**WORK INSTRUCTIONS**
The data below holds a line containing "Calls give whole" and a line containing "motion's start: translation"; please quote exactly those two lines and every line between them, and nothing else.

(Extracted records)
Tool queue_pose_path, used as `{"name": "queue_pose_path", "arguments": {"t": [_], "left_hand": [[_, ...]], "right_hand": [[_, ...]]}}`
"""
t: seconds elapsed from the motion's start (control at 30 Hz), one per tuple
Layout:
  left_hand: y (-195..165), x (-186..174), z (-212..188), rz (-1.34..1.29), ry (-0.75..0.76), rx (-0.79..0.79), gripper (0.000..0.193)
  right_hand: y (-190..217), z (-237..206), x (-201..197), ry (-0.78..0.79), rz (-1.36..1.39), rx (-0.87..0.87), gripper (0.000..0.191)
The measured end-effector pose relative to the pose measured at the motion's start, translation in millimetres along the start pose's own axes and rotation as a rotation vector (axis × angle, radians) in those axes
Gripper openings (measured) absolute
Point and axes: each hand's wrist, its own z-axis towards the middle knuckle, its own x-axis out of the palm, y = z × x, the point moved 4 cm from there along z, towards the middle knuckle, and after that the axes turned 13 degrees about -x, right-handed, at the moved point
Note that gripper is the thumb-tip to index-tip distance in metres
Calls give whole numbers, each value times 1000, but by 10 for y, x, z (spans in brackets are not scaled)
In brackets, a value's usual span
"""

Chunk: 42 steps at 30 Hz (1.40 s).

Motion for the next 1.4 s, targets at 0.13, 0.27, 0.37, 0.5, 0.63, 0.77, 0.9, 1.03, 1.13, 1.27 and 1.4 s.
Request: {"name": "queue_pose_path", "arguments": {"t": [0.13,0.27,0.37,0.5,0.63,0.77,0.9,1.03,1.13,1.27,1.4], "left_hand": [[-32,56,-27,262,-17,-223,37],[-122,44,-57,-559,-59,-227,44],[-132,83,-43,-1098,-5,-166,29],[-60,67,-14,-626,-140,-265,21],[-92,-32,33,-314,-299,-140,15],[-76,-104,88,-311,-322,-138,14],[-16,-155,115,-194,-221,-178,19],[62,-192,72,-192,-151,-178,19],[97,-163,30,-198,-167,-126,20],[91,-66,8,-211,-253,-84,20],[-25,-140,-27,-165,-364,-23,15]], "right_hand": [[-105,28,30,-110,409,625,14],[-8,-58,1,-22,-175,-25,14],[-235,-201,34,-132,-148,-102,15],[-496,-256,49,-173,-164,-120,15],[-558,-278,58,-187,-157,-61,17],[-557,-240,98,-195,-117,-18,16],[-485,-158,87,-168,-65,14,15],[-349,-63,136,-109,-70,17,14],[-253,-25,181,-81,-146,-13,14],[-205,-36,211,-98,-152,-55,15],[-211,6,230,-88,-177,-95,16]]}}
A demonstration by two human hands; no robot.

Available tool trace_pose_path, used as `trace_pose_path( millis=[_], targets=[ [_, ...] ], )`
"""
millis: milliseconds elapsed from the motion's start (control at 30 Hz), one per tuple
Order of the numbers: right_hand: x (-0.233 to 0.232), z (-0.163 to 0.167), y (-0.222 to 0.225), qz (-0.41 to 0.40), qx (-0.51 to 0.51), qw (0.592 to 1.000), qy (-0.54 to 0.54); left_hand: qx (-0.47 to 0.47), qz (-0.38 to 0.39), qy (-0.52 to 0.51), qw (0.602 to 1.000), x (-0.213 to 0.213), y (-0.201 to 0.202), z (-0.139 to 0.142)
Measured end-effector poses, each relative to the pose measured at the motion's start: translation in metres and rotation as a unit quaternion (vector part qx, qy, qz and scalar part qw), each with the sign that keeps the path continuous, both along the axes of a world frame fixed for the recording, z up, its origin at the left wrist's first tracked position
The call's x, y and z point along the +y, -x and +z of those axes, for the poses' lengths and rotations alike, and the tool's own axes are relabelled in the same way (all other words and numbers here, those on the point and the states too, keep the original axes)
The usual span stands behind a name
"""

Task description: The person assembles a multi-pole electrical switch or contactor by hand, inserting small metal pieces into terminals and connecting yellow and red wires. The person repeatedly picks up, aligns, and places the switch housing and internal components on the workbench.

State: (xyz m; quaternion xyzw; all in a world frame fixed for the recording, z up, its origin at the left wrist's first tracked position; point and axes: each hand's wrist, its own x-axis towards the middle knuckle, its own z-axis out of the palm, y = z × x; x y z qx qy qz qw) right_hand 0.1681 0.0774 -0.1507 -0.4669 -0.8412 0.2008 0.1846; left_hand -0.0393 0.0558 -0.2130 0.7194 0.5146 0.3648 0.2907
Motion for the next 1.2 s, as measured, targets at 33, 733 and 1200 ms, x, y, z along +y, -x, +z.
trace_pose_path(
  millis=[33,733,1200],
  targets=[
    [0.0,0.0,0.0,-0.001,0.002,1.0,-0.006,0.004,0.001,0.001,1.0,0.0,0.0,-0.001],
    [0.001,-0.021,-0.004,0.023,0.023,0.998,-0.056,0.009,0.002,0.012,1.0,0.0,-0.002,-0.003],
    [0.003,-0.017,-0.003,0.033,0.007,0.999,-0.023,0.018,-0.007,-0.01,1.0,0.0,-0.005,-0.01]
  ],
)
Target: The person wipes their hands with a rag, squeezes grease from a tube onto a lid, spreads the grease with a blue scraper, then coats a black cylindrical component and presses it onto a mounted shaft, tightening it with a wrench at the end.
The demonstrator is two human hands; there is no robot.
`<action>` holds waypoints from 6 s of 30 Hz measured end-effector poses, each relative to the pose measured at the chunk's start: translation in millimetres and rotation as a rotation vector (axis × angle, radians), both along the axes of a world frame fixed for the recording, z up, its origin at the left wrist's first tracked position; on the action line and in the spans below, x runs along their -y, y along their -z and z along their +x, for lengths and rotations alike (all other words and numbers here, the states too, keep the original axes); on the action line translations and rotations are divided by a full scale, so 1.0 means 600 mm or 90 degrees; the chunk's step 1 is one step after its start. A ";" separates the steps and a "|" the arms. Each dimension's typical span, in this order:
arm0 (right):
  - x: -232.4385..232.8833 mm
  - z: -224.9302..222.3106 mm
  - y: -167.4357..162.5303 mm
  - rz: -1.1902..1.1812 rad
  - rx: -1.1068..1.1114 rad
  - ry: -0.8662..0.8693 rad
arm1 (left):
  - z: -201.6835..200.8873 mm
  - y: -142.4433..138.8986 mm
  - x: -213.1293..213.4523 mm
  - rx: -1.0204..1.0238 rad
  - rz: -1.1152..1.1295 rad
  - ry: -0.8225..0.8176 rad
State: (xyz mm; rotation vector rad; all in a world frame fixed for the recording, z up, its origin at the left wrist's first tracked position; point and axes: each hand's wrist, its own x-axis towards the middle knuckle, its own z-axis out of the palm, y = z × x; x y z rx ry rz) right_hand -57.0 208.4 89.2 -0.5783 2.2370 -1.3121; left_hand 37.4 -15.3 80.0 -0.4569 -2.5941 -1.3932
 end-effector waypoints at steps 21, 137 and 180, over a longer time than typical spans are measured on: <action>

**FINISHED EXERCISE**
Calls give whole numbers, each value times 1000, but by 10 for y, x, z (spans in brackets are not scaled)
In brackets, a value's usual span
"""

Chunk: 42 steps at 30 Hz (1.40 s).

Motion for the next 1.4 s, targets at 0.13, 0.27, 0.37, 0.5, 0.63, 0.77, 0.9, 1.03, 1.13, 1.27 and 1.4 s.
Request: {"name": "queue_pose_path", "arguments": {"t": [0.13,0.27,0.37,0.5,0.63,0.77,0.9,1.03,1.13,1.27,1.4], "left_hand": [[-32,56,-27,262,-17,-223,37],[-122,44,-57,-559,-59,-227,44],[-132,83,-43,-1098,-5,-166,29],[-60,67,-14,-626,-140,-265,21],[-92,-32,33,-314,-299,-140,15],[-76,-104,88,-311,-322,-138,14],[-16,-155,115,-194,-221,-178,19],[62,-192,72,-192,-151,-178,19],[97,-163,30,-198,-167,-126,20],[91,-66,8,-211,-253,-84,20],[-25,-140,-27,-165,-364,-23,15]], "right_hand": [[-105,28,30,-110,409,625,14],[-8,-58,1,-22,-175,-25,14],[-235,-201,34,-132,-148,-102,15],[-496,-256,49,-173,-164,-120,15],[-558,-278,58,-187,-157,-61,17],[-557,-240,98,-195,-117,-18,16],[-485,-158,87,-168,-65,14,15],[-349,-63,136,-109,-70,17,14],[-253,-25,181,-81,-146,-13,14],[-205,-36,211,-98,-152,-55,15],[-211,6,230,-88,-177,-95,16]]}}
A demonstration by two human hands; no robot.

Available tool trace_pose_path, used as `trace_pose_path( millis=[_], targets=[ [_, ...] ], )`
"""
millis: milliseconds elapsed from the motion's start (control at 30 Hz), one per tuple
Order of the numbers: right_hand: x (-0.233 to 0.232), z (-0.163 to 0.167), y (-0.222 to 0.225), qz (-0.41 to 0.40), qx (-0.51 to 0.51), qw (0.592 to 1.000), qy (-0.54 to 0.54); left_hand: qx (-0.47 to 0.47), qz (-0.38 to 0.39), qy (-0.52 to 0.51), qw (0.602 to 1.000), x (-0.213 to 0.213), y (-0.201 to 0.202), z (-0.139 to 0.142)
Measured end-effector poses, each relative to the pose measured at the motion's start: translation in metres and rotation as a unit quaternion (vector part qx, qy, qz and scalar part qw), each with the sign that keeps the path continuous, both along the axes of a world frame fixed for the recording, z up, its origin at the left wrist's first tracked position

No additional output is needed.